EXERCISE BRIEF. If a line contains the word "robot", include it in the count; state how many such lines the listing has and nothing else.

------------------------------

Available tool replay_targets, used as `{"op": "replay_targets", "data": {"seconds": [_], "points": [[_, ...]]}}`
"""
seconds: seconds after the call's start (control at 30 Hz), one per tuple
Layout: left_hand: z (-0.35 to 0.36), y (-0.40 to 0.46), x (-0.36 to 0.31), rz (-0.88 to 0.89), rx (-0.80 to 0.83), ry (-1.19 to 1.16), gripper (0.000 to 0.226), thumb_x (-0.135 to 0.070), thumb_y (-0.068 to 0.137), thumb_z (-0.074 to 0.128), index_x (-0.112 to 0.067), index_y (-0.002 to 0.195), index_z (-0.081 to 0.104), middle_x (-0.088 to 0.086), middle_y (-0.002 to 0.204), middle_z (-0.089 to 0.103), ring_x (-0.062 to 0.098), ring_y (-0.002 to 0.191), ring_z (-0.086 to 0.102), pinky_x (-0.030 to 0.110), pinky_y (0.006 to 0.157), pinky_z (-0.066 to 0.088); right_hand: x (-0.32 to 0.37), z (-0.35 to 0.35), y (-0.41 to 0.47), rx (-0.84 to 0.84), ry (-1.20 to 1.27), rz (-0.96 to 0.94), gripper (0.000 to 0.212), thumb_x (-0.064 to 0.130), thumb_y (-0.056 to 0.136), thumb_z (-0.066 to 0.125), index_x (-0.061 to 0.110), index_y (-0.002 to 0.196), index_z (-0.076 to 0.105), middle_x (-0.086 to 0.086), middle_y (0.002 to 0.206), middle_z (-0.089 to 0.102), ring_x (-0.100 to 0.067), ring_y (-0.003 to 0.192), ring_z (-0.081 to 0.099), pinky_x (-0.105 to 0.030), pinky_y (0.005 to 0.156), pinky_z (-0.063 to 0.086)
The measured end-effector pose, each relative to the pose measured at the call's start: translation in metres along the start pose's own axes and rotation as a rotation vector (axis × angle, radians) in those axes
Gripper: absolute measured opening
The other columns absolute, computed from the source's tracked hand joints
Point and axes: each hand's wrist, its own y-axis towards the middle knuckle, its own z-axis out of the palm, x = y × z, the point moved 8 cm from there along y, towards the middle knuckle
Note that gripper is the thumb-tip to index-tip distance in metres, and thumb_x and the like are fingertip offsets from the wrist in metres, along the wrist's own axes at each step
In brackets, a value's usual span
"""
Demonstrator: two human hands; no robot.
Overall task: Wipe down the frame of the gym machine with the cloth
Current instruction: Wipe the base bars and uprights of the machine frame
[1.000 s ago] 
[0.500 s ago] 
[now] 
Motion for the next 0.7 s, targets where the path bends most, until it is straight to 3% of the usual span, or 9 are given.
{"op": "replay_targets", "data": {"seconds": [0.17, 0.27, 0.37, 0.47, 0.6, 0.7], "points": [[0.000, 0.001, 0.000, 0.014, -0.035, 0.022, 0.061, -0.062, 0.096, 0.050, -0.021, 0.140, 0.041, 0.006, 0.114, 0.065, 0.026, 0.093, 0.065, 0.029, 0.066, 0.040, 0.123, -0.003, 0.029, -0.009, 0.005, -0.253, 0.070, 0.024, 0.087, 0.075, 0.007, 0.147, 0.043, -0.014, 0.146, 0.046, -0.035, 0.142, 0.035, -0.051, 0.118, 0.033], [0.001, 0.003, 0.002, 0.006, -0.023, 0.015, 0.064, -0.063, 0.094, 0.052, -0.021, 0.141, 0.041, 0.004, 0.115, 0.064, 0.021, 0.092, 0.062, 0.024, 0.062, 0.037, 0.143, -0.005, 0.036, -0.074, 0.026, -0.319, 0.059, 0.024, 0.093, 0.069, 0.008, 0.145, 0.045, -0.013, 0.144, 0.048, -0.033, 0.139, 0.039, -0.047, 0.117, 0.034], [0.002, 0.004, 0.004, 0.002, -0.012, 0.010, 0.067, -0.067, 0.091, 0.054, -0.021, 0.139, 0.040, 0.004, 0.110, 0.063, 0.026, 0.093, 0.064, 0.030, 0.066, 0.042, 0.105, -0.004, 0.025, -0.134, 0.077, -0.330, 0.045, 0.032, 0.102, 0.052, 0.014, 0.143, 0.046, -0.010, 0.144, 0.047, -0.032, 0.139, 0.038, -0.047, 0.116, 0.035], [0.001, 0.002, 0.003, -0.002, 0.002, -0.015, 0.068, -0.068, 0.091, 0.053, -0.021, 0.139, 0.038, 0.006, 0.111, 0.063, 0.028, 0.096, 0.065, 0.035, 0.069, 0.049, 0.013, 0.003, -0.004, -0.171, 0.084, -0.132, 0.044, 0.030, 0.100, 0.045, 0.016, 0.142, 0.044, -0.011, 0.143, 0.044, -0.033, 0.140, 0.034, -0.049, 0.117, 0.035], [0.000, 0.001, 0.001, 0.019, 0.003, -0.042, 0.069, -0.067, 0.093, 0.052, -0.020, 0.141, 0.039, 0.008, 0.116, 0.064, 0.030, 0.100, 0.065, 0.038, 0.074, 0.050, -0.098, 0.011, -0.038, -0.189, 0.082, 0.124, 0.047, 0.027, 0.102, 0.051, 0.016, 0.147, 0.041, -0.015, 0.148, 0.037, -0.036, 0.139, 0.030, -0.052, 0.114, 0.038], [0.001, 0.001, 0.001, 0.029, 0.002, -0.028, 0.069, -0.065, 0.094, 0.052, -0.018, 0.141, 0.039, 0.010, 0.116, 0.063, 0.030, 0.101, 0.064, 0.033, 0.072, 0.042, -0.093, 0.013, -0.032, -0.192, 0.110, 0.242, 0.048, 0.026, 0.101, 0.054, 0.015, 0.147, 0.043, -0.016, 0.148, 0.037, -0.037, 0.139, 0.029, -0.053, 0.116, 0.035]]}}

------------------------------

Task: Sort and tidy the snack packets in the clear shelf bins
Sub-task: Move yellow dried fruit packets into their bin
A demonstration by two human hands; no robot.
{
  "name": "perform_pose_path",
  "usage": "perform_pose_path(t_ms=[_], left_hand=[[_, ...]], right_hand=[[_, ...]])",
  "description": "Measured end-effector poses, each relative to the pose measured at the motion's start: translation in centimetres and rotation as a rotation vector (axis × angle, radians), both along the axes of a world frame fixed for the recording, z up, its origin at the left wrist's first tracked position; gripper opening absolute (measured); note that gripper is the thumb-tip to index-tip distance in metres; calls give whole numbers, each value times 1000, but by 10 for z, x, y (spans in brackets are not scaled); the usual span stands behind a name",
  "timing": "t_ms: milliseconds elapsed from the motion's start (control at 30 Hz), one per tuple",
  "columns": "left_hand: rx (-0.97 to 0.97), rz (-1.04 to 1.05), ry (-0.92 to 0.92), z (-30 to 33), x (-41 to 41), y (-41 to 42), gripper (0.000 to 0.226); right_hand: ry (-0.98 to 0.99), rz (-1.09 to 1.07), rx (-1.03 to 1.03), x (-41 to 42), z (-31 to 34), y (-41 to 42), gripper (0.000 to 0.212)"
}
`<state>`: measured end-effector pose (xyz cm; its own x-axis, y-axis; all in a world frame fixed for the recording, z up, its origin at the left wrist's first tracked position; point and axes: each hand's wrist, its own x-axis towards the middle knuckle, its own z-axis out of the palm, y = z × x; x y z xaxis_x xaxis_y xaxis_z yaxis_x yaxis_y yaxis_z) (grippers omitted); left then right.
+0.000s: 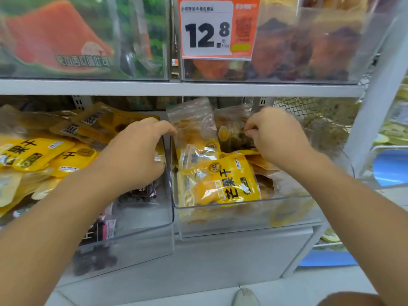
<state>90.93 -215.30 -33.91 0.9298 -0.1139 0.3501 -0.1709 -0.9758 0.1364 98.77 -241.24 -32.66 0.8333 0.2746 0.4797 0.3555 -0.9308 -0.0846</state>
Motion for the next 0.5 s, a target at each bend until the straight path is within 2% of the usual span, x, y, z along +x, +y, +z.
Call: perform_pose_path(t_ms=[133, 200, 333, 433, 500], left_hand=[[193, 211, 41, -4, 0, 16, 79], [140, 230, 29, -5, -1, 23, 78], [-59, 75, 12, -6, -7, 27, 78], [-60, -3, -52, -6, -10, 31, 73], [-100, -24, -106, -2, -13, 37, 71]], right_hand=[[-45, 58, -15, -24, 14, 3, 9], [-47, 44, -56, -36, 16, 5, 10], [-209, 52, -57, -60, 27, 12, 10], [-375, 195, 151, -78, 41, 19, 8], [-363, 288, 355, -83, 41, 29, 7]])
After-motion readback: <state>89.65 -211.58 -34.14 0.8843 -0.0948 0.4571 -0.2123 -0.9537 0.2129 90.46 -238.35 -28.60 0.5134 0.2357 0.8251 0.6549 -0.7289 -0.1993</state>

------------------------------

RESULT. 2